Stored data entries:
((
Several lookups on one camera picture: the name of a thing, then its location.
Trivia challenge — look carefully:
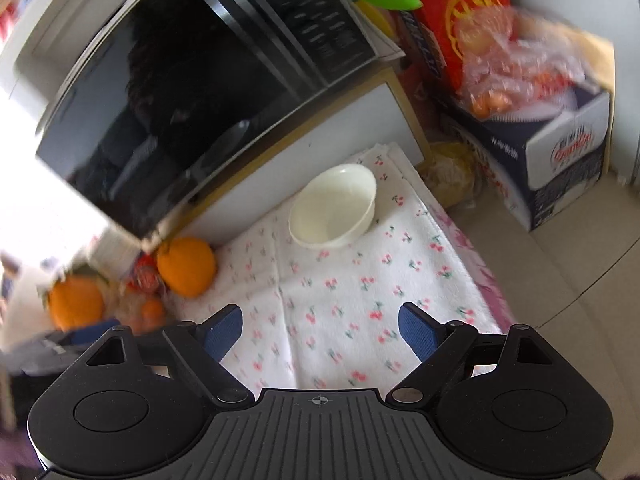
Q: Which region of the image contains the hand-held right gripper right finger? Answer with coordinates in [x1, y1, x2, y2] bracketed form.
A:
[392, 302, 551, 405]

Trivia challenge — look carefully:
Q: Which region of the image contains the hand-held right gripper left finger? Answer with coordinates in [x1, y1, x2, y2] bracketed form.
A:
[85, 304, 254, 406]

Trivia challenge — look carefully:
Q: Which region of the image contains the small cream bowl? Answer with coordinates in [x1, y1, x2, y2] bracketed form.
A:
[288, 163, 377, 251]

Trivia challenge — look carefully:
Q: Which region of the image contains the large orange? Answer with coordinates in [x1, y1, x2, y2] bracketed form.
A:
[156, 237, 217, 298]

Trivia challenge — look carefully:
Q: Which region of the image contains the cherry print tablecloth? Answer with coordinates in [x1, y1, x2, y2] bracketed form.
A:
[175, 142, 506, 391]

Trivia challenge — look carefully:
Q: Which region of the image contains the bag of small oranges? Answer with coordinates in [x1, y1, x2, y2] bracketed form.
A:
[107, 280, 166, 333]

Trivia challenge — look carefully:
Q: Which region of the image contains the orange with leaves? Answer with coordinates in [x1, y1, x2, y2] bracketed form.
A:
[48, 277, 106, 332]

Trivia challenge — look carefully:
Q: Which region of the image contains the yellow plastic bag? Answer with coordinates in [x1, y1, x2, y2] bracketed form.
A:
[420, 142, 481, 208]

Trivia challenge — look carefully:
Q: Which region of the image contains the blue and white carton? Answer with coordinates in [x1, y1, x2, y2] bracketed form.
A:
[442, 85, 613, 232]

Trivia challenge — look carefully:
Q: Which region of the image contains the black microwave oven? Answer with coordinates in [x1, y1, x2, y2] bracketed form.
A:
[35, 0, 378, 253]

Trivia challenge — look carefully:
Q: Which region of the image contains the clear bag of oranges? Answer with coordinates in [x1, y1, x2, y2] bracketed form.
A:
[457, 7, 601, 121]

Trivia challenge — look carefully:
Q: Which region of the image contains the red carton box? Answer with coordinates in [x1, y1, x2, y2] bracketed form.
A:
[372, 0, 511, 96]

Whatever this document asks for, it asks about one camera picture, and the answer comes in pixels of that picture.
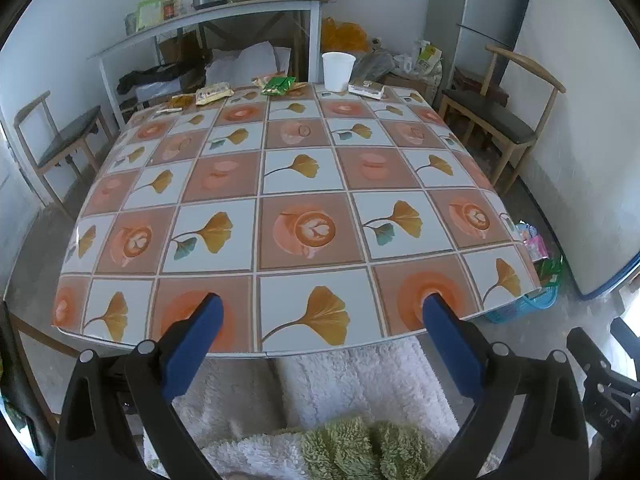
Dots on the white fluffy robe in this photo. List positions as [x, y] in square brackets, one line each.
[350, 385]

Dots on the small orange packet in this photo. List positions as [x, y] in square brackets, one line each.
[180, 102]

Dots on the grey refrigerator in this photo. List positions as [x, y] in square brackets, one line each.
[480, 0]

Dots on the wooden chair dark seat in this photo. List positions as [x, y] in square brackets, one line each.
[495, 115]
[65, 132]

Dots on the dark wooden stool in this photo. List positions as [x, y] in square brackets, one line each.
[470, 77]

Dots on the small yellow red packet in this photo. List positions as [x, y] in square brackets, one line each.
[260, 81]

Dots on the grey plastic bag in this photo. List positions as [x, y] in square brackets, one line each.
[375, 65]

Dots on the green white carton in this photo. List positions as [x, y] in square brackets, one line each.
[427, 57]

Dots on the white sack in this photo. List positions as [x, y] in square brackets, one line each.
[245, 62]

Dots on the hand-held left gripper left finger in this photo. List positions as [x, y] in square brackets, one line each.
[195, 345]

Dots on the white paper cup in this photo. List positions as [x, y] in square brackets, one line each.
[337, 72]

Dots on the yellow plastic bag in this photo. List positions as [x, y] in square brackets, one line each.
[342, 37]

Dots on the white side table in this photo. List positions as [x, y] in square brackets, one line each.
[225, 12]

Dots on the dark clothes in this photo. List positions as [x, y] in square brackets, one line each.
[150, 77]

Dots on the small white box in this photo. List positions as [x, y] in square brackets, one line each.
[366, 89]

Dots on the cardboard box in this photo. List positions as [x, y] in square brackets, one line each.
[402, 82]

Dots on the blue plastic basket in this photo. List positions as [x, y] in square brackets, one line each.
[520, 310]

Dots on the green box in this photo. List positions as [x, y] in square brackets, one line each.
[150, 14]

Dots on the green fluffy cloth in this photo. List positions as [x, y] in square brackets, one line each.
[360, 452]

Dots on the small green packet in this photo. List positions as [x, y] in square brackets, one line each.
[279, 86]

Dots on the white mattress blue edge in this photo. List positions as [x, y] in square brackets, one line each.
[575, 135]

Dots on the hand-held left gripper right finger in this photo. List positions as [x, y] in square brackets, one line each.
[450, 350]

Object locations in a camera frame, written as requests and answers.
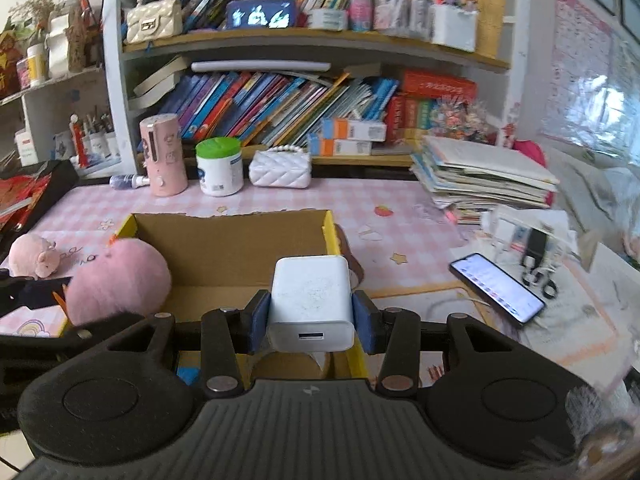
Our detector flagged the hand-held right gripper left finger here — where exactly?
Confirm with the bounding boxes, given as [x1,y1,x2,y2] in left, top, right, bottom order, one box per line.
[102,290,273,401]

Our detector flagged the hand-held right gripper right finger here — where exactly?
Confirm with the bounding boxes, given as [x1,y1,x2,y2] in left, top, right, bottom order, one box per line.
[350,290,526,401]

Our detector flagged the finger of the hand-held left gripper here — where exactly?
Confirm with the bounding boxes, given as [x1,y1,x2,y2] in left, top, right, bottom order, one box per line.
[0,269,73,317]
[0,314,151,361]

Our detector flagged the white charger block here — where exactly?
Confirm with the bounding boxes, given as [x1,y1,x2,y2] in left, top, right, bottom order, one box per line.
[266,256,357,353]

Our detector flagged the large pink plush toy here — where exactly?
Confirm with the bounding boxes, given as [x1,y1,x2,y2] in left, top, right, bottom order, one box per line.
[65,237,173,328]

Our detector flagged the brown cardboard box yellow flaps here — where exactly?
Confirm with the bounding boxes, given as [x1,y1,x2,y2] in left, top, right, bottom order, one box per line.
[57,209,371,391]

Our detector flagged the small pink plush pig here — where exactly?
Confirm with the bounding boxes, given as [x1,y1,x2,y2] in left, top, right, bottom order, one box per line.
[9,232,63,278]

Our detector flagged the red packets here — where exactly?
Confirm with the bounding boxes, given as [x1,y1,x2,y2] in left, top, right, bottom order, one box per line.
[0,172,53,233]

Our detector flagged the black tray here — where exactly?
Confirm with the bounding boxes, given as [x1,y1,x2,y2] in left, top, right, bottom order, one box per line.
[0,160,81,251]

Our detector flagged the black smartphone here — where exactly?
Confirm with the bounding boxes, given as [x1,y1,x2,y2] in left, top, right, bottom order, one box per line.
[448,252,547,328]

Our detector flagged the small spray bottle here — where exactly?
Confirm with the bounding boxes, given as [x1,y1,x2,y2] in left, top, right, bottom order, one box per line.
[109,173,151,191]

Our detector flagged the white quilted purse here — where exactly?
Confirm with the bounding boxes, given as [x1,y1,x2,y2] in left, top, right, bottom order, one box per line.
[248,145,312,190]

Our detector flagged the white jar green lid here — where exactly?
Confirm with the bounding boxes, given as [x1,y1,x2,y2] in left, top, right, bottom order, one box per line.
[195,136,245,197]

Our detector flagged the cups of paintbrushes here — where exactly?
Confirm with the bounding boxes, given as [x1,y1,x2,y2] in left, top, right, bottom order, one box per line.
[80,107,121,161]

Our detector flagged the pink cylindrical humidifier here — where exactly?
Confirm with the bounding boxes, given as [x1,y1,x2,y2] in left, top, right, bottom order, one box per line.
[139,114,188,197]

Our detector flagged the white side shelf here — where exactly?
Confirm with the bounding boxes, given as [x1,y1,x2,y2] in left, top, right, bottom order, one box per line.
[0,60,121,176]

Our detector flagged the stack of thin booklets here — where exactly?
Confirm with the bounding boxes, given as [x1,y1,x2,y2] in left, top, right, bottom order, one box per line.
[410,135,560,223]

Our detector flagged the clear plastic packaging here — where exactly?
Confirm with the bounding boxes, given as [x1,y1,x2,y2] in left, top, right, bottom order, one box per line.
[480,205,598,301]

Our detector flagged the row of colourful books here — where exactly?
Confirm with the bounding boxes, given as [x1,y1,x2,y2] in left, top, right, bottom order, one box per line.
[130,57,401,148]

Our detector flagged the wooden bookshelf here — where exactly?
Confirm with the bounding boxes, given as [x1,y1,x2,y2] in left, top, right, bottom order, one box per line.
[102,0,518,171]

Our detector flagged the white jar yellow label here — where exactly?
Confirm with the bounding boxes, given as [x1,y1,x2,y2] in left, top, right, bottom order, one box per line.
[26,44,48,87]

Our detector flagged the floral patterned packet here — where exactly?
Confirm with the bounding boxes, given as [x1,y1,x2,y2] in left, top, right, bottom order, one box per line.
[430,97,493,143]

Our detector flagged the white jug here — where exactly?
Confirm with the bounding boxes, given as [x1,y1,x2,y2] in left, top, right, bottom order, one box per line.
[46,14,71,78]

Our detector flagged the red box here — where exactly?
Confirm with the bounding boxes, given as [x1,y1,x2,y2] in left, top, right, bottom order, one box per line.
[400,71,478,103]

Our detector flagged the white light bar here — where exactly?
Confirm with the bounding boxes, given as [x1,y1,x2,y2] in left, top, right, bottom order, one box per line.
[191,61,332,74]

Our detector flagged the dried flowers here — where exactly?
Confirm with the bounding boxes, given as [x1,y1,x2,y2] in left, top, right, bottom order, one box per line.
[7,0,63,46]

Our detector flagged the cream quilted purse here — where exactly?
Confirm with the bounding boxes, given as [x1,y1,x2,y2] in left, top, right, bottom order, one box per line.
[125,0,183,43]

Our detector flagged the blue box white figures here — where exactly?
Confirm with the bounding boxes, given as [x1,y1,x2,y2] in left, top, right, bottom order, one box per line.
[226,0,301,30]

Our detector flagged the small white box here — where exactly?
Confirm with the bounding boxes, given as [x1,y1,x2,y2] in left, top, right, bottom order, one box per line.
[306,8,349,30]

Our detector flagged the clear pen holder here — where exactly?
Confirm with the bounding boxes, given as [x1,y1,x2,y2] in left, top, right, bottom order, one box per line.
[375,0,433,41]

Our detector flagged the white pen holder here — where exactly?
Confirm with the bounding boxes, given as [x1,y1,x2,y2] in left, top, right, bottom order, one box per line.
[430,4,478,52]

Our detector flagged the pink wall poster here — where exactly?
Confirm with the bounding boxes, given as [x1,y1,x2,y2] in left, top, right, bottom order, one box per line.
[542,0,640,151]

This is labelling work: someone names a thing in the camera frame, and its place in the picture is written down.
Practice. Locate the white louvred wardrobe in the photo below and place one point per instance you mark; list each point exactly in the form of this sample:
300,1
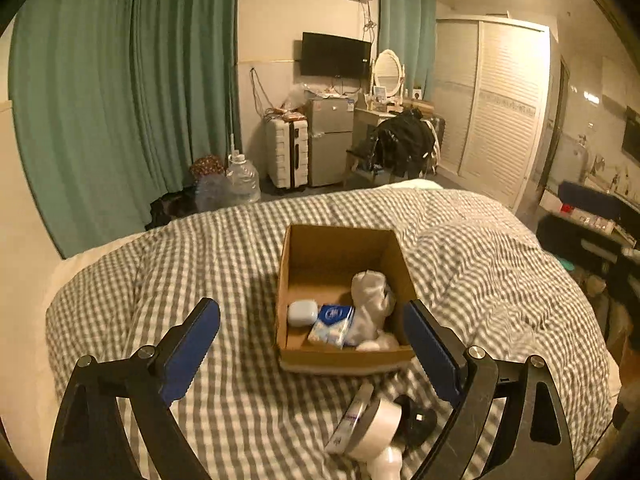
))
Work to complete
The required answer is the run of lines above, starting at the line with "Our detector flagged the red box" and ending at the line with "Our detector flagged the white light", reproduced exactly with both ends.

Exercise response
Our detector flagged the red box here — where exactly?
Confirm with the bounding boxes, given as [x1,y1,x2,y2] in left, top, right, bottom order, one box per line.
[400,71,478,103]

Our detector flagged the white light bar here — where exactly?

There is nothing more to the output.